┌────────

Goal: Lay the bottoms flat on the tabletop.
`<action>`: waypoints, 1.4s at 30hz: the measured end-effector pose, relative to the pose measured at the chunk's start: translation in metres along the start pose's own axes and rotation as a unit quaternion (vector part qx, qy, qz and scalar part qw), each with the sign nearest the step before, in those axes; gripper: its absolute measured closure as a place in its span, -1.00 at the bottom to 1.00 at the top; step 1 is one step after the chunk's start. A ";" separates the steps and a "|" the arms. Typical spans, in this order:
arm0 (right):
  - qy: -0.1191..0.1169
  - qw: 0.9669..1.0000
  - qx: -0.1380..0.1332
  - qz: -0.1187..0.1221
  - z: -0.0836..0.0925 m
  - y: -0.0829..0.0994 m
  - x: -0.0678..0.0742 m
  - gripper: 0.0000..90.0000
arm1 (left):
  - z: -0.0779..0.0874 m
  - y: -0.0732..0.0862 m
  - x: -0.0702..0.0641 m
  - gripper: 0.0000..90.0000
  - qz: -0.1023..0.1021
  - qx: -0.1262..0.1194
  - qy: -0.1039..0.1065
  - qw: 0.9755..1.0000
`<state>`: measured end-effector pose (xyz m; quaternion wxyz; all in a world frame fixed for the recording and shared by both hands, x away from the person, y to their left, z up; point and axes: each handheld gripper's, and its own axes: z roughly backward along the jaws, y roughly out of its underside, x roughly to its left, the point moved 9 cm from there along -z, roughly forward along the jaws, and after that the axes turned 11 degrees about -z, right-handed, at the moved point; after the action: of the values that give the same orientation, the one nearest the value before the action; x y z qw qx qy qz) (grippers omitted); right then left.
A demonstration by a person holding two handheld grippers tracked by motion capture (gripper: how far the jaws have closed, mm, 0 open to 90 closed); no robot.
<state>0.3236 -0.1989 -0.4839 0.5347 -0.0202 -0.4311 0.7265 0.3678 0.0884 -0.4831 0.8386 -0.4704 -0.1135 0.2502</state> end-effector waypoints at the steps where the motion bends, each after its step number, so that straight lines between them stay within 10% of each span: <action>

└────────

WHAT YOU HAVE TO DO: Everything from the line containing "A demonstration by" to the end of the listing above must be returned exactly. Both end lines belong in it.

RESULT OF THIS TASK:
A demonstration by a person holding two handheld grippers tracked by motion capture (gripper: how far the jaws have closed, mm, 0 open to 90 closed); no robot.
<state>0.3236 -0.1989 -0.4839 0.5347 -0.0202 -0.4311 0.7265 0.3678 0.0884 -0.4831 0.8386 -0.4704 -0.1135 0.2502</state> end-effector waypoints at the steps where the motion bends, each after its step number, so that straight lines between them stay within 10% of each span: <action>

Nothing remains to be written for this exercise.